Perm J 2019;23:19.036 [Full Citation]

https://doi.org/10.7812/TPP/19.036

E-pub: 10/03/2019

ABSTRACT

Introduction: Paroxysmal kinesigenic dyskinesia (PKD) is a rare movement disorder triggered by sudden voluntary movements. The disorder involves attacks of chorea, which resolve within minutes, that may occur frequently throughout the day.
Case Presentation: A 61-year-old woman presented to the clinic with a 13-year history of PKD first diagnosed in 2002. This patient had frequent episodic attacks of PKD, which were so severe she had difficulty with ambulation and other activities of daily living. The case was complicated by an additional diagnosis of chronic fatigue syndrome. She refused antiseizure medication because of concerns about it exacerbating her fatigue. In the office, she was given weekly parenteral doses of vitamins and minerals, which almost completely eliminated her symptoms between treatments and allowed her to return to activities of daily living.
Discussion: Genetic testing, not related to her PKD diagnosis, revealed several mutations that could offer an explanation for the apparent efficacy of parenteral therapy in this patient.

INTRODUCTION

The paroxysmal dyskinesias are a group of rare disorders characterized by attacks of involuntary movements that resolve quickly.¹ Paroxysmal kinesigenic dyskinesia (PKD) is the most common type of paroxysmal dyskinesia and is triggered by sudden voluntary movements.² PKD can be inherited, acquired, or caused by another neurologic disorder.¹ Attacks of PKD can occur multiple times per day and have many triggers. The frequency of attacks ranges from once a year to hundreds of time per day. Common triggers include voluntary movements such as getting in and out of a car or moving from sitting to standing.³ 

Dyskinesias are commonly diagnosed from a clinical history, as most patients have normal neurologic findings between attacks.¹ Although the etiology of primary PKD is not fully understood, the disorder responds to treatment with levodopa, flunarizine, and tetrabenazine, suggesting that hyperexcitability in the basal ganglia may play a role.⁴ Other treatment options include anticholinergic agents or antiseizure medication.⁵ Genetic studies have revealed that autosomal-dominant mutations in the PRRT2 gene (proline-rich transmembrane protein 2) may be responsible for some cases of inherited PKD. PRRT2 acts to inhibit vesicular release of neurotransmitters, and its gene mutation may lead to excess neurotransmitter release into the synapse.^2,6 PRRT2 inhibits the release of multiple neurotransmitters, perhaps explaining why PKD can respond to many classes of medications, including dopamine precursors, sodium channel blockers, and calcium channel blockers.

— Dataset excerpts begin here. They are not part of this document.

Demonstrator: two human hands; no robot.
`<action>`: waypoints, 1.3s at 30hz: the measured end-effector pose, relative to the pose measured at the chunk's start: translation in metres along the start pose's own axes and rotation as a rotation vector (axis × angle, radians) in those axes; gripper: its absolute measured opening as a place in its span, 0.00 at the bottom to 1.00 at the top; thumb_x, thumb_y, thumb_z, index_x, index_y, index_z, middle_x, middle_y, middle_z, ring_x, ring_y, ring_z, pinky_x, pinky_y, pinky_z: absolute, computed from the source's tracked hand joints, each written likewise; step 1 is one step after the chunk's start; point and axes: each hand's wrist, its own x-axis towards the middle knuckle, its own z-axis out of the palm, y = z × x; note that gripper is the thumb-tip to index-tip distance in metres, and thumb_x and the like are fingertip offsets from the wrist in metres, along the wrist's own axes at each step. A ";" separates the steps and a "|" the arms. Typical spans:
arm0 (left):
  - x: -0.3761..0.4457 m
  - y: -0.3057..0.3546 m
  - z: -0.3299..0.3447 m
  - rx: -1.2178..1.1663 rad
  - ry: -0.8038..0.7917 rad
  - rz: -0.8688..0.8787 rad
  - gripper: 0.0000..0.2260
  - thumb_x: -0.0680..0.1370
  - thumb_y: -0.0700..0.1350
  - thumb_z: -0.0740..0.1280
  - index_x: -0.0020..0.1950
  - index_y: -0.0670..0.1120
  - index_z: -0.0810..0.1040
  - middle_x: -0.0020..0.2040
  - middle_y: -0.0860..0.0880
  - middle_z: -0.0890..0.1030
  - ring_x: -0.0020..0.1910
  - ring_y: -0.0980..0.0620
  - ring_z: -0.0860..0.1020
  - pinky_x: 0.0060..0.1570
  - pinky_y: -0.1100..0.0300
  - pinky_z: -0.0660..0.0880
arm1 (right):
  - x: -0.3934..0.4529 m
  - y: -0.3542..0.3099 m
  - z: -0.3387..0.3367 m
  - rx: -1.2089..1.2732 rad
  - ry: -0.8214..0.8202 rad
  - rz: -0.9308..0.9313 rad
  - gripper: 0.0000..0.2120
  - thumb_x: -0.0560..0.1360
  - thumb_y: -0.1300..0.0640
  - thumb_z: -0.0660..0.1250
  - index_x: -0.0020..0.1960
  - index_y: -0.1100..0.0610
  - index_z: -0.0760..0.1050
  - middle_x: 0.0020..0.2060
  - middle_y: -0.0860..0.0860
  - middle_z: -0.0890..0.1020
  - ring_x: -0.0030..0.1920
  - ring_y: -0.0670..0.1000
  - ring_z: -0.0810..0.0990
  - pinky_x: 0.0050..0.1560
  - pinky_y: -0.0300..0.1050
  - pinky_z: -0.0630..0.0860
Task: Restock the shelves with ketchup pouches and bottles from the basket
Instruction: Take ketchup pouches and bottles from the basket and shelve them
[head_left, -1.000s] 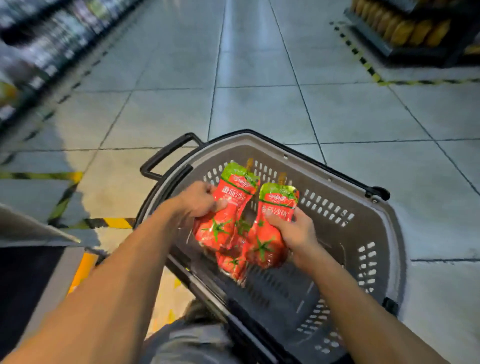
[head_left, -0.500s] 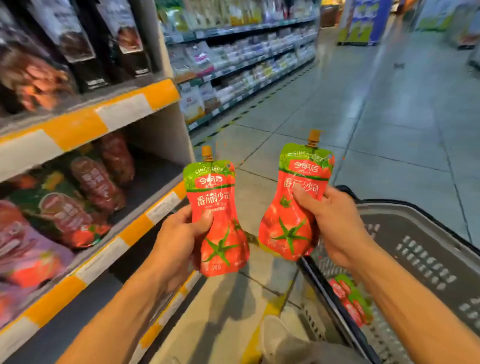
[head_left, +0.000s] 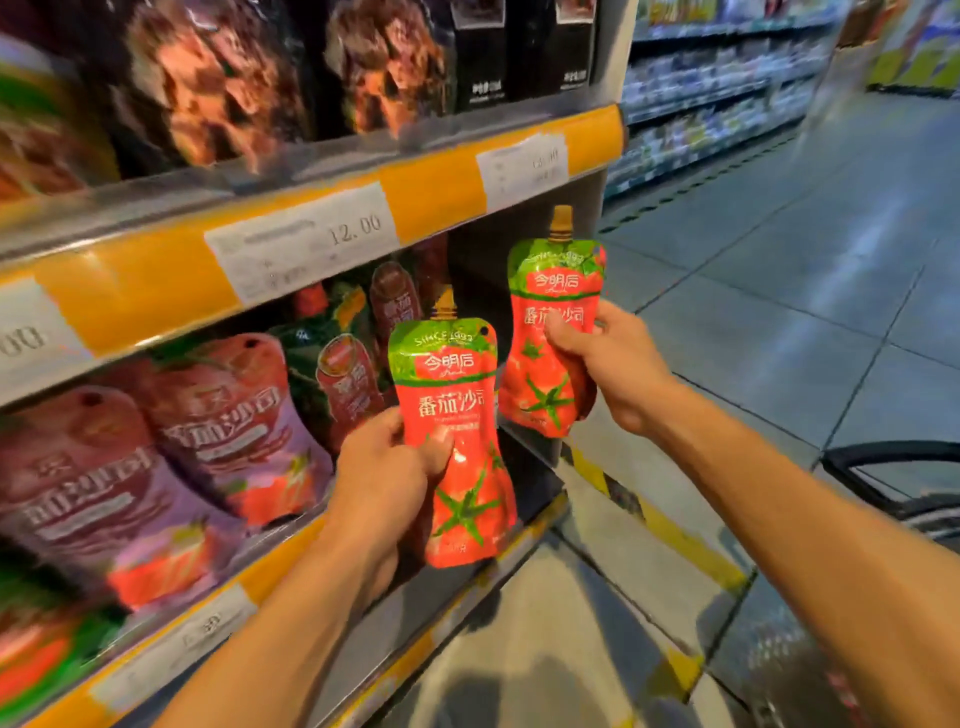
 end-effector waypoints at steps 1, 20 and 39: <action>0.003 0.000 -0.003 0.024 0.005 0.003 0.09 0.78 0.33 0.67 0.51 0.45 0.83 0.44 0.48 0.87 0.42 0.51 0.84 0.40 0.58 0.79 | 0.011 -0.001 0.006 -0.009 -0.003 -0.004 0.12 0.78 0.61 0.70 0.60 0.61 0.78 0.49 0.53 0.85 0.47 0.49 0.84 0.52 0.45 0.82; 0.032 0.004 -0.002 0.001 0.026 0.016 0.07 0.78 0.37 0.69 0.50 0.47 0.83 0.43 0.50 0.87 0.41 0.53 0.85 0.39 0.57 0.76 | 0.112 0.012 0.023 -0.067 -0.076 -0.095 0.18 0.79 0.56 0.71 0.67 0.59 0.74 0.55 0.53 0.84 0.55 0.51 0.83 0.57 0.48 0.82; 0.039 0.003 0.010 -0.038 0.076 0.032 0.06 0.78 0.38 0.70 0.52 0.47 0.83 0.42 0.53 0.87 0.39 0.57 0.85 0.40 0.57 0.76 | 0.093 0.038 0.013 -1.261 -0.363 -0.465 0.14 0.81 0.49 0.62 0.57 0.58 0.79 0.47 0.56 0.78 0.53 0.60 0.78 0.51 0.55 0.77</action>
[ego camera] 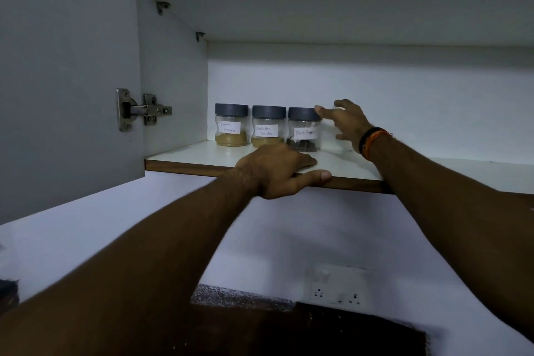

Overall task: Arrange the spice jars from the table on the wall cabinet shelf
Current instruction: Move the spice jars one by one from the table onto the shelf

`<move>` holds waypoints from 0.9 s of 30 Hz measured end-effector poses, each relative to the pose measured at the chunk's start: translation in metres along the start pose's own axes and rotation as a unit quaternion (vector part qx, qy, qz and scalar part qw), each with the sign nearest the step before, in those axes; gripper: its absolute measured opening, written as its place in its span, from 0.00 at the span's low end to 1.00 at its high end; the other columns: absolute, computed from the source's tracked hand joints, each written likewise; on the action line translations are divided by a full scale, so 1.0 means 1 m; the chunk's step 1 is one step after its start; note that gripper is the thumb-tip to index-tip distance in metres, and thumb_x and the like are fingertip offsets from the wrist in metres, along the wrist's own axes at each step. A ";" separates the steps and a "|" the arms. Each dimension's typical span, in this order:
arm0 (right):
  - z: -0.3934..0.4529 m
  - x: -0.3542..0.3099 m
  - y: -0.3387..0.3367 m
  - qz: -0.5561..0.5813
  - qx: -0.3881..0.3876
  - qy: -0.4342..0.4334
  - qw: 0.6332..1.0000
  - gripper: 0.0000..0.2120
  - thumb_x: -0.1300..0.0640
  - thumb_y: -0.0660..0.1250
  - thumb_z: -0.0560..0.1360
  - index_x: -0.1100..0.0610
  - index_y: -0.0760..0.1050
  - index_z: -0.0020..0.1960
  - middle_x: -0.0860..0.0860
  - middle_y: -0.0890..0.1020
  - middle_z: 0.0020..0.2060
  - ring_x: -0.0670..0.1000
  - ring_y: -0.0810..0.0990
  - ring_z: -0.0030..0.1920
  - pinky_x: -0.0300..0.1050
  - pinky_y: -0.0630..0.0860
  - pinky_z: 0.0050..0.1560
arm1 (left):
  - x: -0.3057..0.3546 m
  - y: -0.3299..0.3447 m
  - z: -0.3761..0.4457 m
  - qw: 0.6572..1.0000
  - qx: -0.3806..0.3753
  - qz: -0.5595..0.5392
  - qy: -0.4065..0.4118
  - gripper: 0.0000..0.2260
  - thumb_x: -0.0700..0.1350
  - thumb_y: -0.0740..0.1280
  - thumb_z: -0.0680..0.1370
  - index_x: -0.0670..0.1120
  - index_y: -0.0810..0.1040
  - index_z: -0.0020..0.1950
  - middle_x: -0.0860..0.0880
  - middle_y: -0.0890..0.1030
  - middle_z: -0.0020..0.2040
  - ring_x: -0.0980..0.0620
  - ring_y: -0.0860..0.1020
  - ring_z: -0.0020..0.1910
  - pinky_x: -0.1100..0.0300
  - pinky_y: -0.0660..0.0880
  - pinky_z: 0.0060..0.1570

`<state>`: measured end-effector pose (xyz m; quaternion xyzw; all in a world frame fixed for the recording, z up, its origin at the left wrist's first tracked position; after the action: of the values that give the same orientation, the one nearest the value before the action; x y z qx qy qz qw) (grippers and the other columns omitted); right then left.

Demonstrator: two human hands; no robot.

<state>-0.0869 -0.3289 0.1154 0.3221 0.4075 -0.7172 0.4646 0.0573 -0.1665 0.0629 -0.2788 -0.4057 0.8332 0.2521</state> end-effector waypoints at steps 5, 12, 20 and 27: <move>-0.066 -0.014 -0.030 0.074 0.017 -0.005 0.997 0.19 0.45 0.72 0.77 0.56 0.78 0.60 0.50 0.80 0.59 0.55 0.80 0.61 0.51 0.81 0.56 | 0.002 -0.002 -0.002 1.000 0.011 0.011 -0.005 0.27 0.67 0.47 0.80 0.52 0.79 0.53 0.51 0.82 0.44 0.50 0.80 0.45 0.55 0.75 0.46; -0.199 -0.029 -0.073 0.144 0.089 -0.101 0.980 0.05 0.60 0.71 0.77 0.61 0.84 0.48 0.56 0.87 0.48 0.55 0.86 0.47 0.45 0.83 0.45 | 0.006 0.003 -0.005 0.997 -0.014 0.063 -0.034 0.27 0.64 0.44 0.82 0.54 0.76 0.63 0.47 0.82 0.60 0.43 0.79 0.58 0.47 0.75 0.57; -0.346 0.069 -0.037 0.116 0.087 -0.018 0.989 0.05 0.62 0.69 0.77 0.59 0.84 0.45 0.59 0.86 0.42 0.53 0.83 0.41 0.48 0.82 0.41 | 0.046 -0.005 -0.035 0.991 0.066 0.043 -0.105 0.18 0.53 0.54 0.82 0.44 0.76 0.62 0.41 0.80 0.60 0.39 0.77 0.58 0.47 0.67 0.59; -0.460 0.219 0.014 -0.047 -0.022 0.143 0.988 0.06 0.56 0.70 0.77 0.51 0.85 0.43 0.48 0.86 0.36 0.46 0.85 0.39 0.48 0.83 0.44 | 0.126 0.061 -0.114 0.990 0.083 -0.068 -0.096 0.28 0.45 0.61 0.78 0.40 0.64 0.78 0.36 0.64 0.78 0.37 0.64 0.76 0.45 0.59 0.74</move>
<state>-0.1142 -0.0145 -0.2843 0.3919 0.5002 -0.6753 0.3745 0.0316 -0.0570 -0.0790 -0.1478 -0.3752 0.8678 0.2902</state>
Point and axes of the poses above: each hand's wrist, its own z-axis towards the middle knuckle, its own y-axis out of the palm, x = y × z, the point moved 10 cm from there along z, towards the middle knuckle
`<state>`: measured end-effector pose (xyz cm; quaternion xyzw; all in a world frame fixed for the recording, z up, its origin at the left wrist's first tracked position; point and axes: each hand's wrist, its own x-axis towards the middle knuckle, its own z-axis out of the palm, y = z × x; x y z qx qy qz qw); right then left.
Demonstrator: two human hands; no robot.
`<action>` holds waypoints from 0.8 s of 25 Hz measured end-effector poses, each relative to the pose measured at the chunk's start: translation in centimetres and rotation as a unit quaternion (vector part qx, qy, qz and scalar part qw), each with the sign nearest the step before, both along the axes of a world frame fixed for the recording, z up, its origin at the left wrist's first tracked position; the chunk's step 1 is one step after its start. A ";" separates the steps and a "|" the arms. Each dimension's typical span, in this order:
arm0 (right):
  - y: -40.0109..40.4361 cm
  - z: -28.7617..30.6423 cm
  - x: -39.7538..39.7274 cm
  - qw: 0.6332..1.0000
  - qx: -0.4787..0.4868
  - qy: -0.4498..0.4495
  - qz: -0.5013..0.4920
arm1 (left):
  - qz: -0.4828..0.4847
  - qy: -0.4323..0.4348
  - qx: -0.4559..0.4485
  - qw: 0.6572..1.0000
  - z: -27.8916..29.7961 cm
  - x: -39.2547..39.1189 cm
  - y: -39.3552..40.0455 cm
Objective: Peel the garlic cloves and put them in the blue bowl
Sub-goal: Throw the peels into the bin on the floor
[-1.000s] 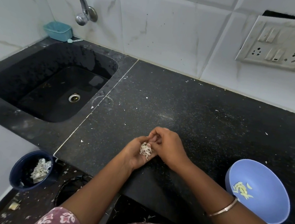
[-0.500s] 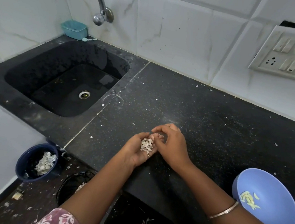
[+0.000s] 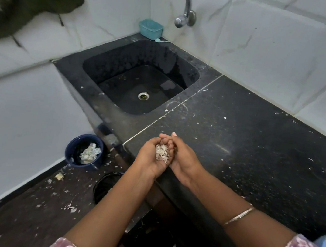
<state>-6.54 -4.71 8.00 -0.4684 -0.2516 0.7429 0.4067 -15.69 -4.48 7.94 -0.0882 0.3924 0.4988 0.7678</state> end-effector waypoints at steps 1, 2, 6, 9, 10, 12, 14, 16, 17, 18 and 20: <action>0.0 0.0 -1.6 1.000 -0.006 0.003 0.017 | 0.029 0.001 -0.003 1.000 -0.3 -1.5 -0.2; 0.0 -0.1 -3.3 0.999 -0.012 0.004 0.032 | 0.057 -0.001 -0.003 0.998 -0.5 -3.0 -0.6; 0.0 -1.2 -8.9 0.997 -0.032 0.008 0.068 | 0.142 -0.017 0.001 0.990 -1.6 -8.0 -2.0; -0.2 -2.7 -12.6 0.992 -0.040 -0.007 0.117 | 0.194 -0.020 -0.005 0.981 -3.2 -11.3 -3.2; -0.3 -3.4 -13.6 0.990 -0.045 -0.011 0.133 | 0.211 -0.024 -0.009 0.977 -3.9 -12.2 -3.6; -0.5 -5.2 -15.9 0.984 -0.059 -0.024 0.168 | 0.250 -0.027 -0.018 0.968 -5.8 -14.1 -4.5; -0.6 -7.1 -17.5 0.980 -0.078 -0.037 0.181 | 0.279 -0.029 -0.037 0.959 -7.8 -15.3 -5.2; -0.7 -9.0 -18.9 0.975 -0.100 -0.055 0.190 | 0.304 -0.024 -0.060 0.950 -10.2 -16.6 -5.4; -0.7 -10.0 -19.6 0.973 -0.111 -0.062 0.191 | 0.319 -0.024 -0.072 0.945 -11.5 -17.2 -5.5; -0.7 -11.0 -20.1 0.972 -0.119 -0.068 0.190 | 0.331 -0.021 -0.084 0.940 -12.5 -17.6 -5.4; -0.8 -12.8 -21.1 0.968 -0.130 -0.086 0.195 | 0.347 -0.001 -0.111 0.931 -14.9 -18.2 -5.3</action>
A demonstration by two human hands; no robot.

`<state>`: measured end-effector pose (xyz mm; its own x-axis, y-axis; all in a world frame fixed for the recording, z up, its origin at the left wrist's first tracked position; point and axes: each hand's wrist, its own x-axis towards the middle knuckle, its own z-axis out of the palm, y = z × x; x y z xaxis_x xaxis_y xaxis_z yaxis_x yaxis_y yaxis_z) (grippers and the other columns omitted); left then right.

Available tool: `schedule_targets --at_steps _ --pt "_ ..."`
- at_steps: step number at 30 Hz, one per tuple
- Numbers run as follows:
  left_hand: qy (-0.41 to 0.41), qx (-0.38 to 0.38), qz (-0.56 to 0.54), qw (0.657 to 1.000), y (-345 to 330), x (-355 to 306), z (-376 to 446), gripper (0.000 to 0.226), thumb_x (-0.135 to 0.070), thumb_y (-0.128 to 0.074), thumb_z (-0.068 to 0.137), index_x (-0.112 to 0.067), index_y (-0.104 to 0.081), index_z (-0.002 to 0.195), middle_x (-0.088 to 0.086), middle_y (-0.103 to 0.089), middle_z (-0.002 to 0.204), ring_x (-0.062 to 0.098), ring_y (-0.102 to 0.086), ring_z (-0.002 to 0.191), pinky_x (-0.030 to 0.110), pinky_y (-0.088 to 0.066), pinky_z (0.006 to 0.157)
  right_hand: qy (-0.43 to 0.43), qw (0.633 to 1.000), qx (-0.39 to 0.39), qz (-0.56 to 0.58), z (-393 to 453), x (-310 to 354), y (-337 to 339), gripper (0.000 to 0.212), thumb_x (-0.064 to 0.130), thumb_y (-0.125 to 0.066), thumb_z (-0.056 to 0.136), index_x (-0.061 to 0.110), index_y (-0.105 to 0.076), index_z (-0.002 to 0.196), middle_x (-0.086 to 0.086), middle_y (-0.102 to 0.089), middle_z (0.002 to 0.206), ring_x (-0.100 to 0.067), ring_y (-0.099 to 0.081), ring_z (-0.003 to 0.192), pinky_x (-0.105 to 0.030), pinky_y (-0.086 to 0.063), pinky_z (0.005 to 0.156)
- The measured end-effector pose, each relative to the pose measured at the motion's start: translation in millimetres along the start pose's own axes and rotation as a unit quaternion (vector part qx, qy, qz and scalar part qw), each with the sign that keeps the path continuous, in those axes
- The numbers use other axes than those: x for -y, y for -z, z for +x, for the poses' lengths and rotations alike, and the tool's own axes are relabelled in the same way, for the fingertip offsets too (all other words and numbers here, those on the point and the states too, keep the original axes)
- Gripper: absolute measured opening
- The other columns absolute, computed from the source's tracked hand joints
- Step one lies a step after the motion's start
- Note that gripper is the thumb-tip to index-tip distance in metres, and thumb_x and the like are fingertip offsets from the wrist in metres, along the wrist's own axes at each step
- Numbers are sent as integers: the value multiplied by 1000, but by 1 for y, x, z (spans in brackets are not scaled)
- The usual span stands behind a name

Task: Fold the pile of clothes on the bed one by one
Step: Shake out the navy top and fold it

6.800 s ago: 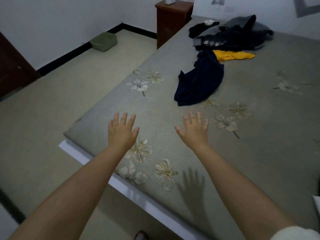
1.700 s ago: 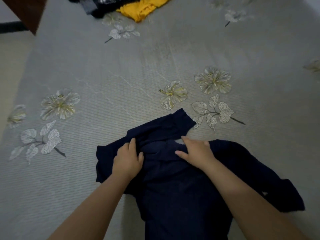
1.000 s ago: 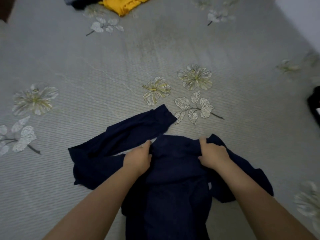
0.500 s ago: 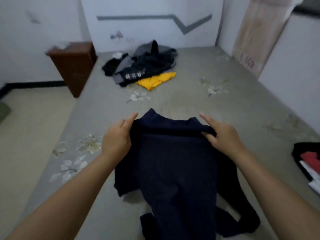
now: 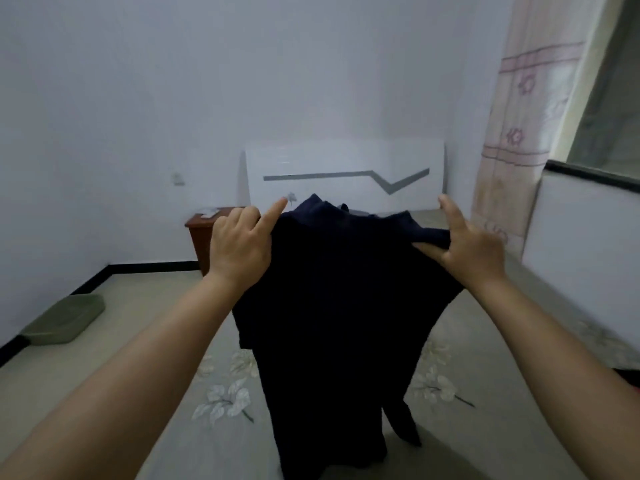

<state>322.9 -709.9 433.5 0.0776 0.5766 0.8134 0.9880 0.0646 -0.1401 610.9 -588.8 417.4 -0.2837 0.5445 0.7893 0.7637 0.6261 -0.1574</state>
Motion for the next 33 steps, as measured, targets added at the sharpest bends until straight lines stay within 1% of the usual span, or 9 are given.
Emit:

To the best of our knowledge, this is the first case report examining PKD treated successfully with parenteral vitamin and mineral therapy. This case report was written following the CARE (CAse REport) guidelines.⁷ 

CASE PRESENTATION

Presenting Concerns

A 61-year-old woman presented to the clinic with PKD, which was so severe she was not ambulatory and had difficulty with activities of daily living. Thirteen years earlier, in 2002, she had experienced her first attack, after which she was evaluated in the hospital, where stroke and myocardial infarct were ruled out. Brain magnetic resonance imaging findings were normal, and although multiple laboratory tests were done (antinuclear antibodies, lupus anticoagulant panel, vitamin B₂ glycoprotein, and cardiolipin antibodies), the results were remarkable only for increased high-sensitivity C-reactive protein and erythrocyte sedimentation rate. Later that year, she received the diagnosis of PKD from a neurologist on the basis of her symptoms and history. Genetic testing consistent with the clinical diagnosis of PKD was not available in 2002.

The patient had a previous diagnosis of chronic fatigue syndrome/myalgic encephalomyelitis. She had no family history of PKD, chorea, Parkinson disease, multiple sclerosis, tremors, seizure disorders, or stroke. Her family history did include systemic lupus erythematosis. For 13 years, she had repeated daily episodes of PKD that incapacitated her, limiting her ability to perform activities of daily living and causing her to be nonambulatory. The neurologist managing her case offered her antiseizure medication to manage the PKD symptoms, but she refused because of concerns about exacerbation of her fatigue caused by chronic fatigue syndrome.

Previous genetic testing, before this episode of care, revealed the patient was homozygous for the C variant of the NBPF3 gene, which is associated with low absorption and use of pyridoxine (vitamin B₆). She also was heterozygous for both the A1298C and the C677T MTHFR mutations, suggesting a reduced ability to convert precursors into active folate (vitamin B₉). Additionally, she was homozygous for the glutamate decarboxylase-1 (GAD1) mutation, which could interfere with conversion of g-aminobutyric acid from glutamate.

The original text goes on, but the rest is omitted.